Por Rodrigo Aguilar Martínez, Obispo de Tehuacán |
Una de las experiencias más difíciles pero también más gozosas es vivir el proceso del perdón. Perdonar y pedir perdón.
Cuesta perdonar. Queda profundamente anidada en la mente y el corazón la ofensa-herida que hemos recibido. Perdonar sería como dar la razón al ofensor. Pero todo este mecanismo interior y que se exterioriza de muchas maneras, es signo de egoísmo, de estar centrados en nosotros mismos, de querernos con apego, rumiando obsesivamente el sufrimiento de haber sido menospreciados, ofendidos, maltratados. De haber sido pisoteados nuestros derechos.
También cuesta pedir perdón. Tendemos a hacer miles de explicaciones y justificaciones, recomponiendo lo que dijimos o hicimos, o dejamos de hacer, para darnos la razón. Pero hay algo profundo en la conciencia que nos dice que no estuvo bien nuestro proceder. Sin embargo pensamos que pedir perdón sería rebajarnos. Nos decimos que bastaría con dejar pasar el tiempo y que todo vuelva a su sitio como antes, como si nada negativo hubiera pasado. La conciencia nos sigue diciendo que no basta. No pedir perdón también es egoísmo.

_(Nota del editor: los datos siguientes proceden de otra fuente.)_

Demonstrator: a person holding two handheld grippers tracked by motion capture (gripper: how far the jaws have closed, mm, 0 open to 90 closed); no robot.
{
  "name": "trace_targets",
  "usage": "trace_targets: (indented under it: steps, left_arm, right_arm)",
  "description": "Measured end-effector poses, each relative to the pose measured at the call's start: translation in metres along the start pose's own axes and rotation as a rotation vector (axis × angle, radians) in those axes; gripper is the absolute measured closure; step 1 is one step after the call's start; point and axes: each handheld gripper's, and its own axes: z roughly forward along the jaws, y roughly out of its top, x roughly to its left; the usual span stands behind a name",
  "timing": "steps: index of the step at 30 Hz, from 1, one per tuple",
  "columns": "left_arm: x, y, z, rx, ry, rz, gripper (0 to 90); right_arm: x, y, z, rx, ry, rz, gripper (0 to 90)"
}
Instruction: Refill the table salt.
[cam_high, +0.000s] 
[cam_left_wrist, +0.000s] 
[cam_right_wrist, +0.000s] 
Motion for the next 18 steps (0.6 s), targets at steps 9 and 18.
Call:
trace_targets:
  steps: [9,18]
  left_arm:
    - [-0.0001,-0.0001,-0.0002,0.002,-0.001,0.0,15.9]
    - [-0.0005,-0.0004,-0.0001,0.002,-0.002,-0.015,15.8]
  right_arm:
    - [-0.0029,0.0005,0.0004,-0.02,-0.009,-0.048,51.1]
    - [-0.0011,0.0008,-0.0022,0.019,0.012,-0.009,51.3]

La Cuaresma es un tiempo favorable para perdonar y pedir perdón. Porque nos encontramos con Dios Padre, rico en misericordia, que nos perdona y da vida nueva. Nos ha dado a Su Hijo, que clava nuestros egoísmos en la Cruz.
Perdonar y pedir perdón es entrar en el Misterio Pascual. Es un doloroso morir a nosotros mismos y un gozoso entrar a la vida nueva que Jesucristo nos concede. Pero de esta manera vivimos la Cuaresma hacia la Pascua.